Son gouaches y dibujos pintados casi siempre sobre los cartones utilizados para doblar las camisas de etiqueta, «lo que tenía más a mano», reveló ayer Blanca Pons Sorolla, bisnieta del pintor y patrona del Museo Sorolla, a cuyos fondos pertenecen estas obras.

«Es una exposición que sorprende porque es única. Las obras son de una calidad excepcional y muy modernas, y muestran la mirada de Sorolla, que se sintetiza en sus pinceladas», apuntó Pons.

Sorolla viajó por primera vez a Nueva York en el año 1909 y se alojó en el hotel Savoy junto a su esposa, Clotilde, así como sus hijos, Joaquín y María -abuela de Blanca Pons-, pero se desplazó solo a Washington para realizar el retrato del presidente estadounidense William Howard Taft.

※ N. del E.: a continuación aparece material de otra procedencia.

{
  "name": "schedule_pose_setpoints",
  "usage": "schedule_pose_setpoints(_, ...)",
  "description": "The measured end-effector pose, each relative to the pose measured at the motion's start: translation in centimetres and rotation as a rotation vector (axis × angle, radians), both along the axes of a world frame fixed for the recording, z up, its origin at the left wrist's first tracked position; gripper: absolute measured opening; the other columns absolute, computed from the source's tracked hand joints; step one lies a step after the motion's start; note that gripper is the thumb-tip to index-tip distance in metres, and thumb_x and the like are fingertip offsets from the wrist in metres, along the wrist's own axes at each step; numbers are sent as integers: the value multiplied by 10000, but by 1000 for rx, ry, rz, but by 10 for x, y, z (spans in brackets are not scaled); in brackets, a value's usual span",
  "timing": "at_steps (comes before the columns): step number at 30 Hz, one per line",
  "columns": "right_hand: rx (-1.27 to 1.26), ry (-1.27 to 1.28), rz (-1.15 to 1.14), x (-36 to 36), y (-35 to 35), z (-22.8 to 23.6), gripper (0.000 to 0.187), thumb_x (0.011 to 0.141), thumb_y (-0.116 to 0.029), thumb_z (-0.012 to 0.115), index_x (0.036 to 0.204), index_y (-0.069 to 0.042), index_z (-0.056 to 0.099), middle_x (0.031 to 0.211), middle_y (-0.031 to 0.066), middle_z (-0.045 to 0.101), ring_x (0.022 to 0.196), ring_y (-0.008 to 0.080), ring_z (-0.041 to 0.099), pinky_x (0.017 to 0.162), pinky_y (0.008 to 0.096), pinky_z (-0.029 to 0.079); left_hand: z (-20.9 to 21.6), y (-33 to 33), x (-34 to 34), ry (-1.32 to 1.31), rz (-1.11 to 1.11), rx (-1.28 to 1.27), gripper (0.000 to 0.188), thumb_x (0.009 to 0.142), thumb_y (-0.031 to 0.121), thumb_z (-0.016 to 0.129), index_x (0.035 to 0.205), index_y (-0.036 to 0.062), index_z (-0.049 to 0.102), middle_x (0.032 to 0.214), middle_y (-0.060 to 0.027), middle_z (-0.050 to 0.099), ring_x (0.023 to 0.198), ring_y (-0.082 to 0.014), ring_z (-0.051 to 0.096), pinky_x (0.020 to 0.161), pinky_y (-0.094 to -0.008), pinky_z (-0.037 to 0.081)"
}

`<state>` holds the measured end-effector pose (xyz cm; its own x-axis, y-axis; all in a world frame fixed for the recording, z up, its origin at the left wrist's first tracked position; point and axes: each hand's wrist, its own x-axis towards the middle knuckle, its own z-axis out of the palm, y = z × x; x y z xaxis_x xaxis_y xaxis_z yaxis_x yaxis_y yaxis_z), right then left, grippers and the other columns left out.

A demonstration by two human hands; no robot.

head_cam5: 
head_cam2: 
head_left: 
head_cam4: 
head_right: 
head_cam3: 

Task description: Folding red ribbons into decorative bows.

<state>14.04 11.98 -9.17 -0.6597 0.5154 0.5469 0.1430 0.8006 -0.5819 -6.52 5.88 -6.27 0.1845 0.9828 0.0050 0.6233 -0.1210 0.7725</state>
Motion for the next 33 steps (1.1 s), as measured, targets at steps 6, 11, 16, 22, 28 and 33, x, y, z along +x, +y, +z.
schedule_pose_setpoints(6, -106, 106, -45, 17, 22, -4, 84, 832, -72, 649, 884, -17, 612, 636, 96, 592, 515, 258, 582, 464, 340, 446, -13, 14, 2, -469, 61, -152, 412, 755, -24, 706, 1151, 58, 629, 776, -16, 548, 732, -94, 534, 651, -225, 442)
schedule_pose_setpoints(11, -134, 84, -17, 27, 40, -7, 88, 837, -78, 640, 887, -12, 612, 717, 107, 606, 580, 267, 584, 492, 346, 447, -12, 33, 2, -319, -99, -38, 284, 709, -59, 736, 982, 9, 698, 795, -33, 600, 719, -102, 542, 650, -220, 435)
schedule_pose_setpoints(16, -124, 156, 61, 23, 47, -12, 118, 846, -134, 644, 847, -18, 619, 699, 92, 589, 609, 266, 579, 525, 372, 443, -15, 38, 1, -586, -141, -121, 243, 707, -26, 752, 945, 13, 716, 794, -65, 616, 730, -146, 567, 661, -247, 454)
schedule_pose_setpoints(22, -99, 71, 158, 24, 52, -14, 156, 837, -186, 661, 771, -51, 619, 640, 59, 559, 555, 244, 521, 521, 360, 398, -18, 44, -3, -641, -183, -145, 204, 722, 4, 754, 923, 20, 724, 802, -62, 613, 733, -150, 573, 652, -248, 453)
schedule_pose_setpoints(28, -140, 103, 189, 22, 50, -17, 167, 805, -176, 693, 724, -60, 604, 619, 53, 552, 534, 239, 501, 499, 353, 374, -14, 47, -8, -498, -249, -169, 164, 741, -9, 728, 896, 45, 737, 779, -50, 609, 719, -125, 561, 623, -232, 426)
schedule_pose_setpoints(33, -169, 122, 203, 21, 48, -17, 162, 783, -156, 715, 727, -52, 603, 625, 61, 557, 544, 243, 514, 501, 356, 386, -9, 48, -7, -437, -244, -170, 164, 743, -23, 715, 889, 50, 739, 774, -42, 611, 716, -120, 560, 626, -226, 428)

Durante su estancia en Washington, su hijo Joaquín le escribió y le contó que María había pintado unos pequeños óleos sobre tabla con las vistas que contemplaba desde el hotel.

Dos años después, en su segundo viaje a Nueva York, fue el propio pintor valenciano el que plasmó estas vistas con el objetivo de mostrar a sus hijos «el gran cambio que había experimentado la ciudad», explicó Pons.

«Sorolla disfrutaba pintando, porque era un impulso innato en él», resaltó ayer su bisnieta, que añadió que «hay que distinguir entre cuando pinta por encargo y cuando lo hace para sí mismo, porque en estos casos pinta con absoluta libertad».

Incluso un periodista del 'New York Times' ofreció a Sorolla comprarle estas obras, pero el pintor valenciano se negó porque «decía que no valían nada», las guardó en su casa hasta su muerte y años después pasaron a engrosar los fondos con lo que cuenta el museo que lleva su nombre.

Dominio de la técnica

El gouache demuestra su gran dominio de la técnica, porque «no permite ningún error ni una insistencia, y en pocos trazos sintetiza lo que está viendo con su mirada fotográfica, ya que tenía una retina privilegiada y la capacidad de la instantaneidad para detener un momento».

Por su parte, Consuelo Luca de Tena, directora del Museo Sorolla, resaltó que la exposición es «una oportunidad de descubrir a un Sorolla poco conocido» al mostrar obras apenas expuestas, debido a que los dibujos no toleran estar siempre expuestos por motivos de conservación.

«Son obras muy originales, con estas miradas en picado desde la habitación de su hotel, y porque Sorolla no hizo nada parecido ni antes ni después», según Luca de Tena, que explicó además que el pintor valenciano «no les dio mayor importancia, siempre las consideró sólo un entretenimiento y no perseveró».

Por su parte Lourdes Moreno, directora artística del Museo Carmen Thyssen y comisaria de la exposición, señaló que, después de la primera exposición con gran éxito en Nueva York en 1909, Sorolla regresó dos años después «como un pintor en su madurez y en la cumbre de su carrera».

A la presentación de la exposición en la sede de Málaga de la pinacoteca madrileña también asistió la baronesa Carmen Thyssen-Bornemisza, que desveló que «adora» las acuarelas y los gouaches, por lo que calificó la muestra recién inaugurada como «muy interesante y muy especial».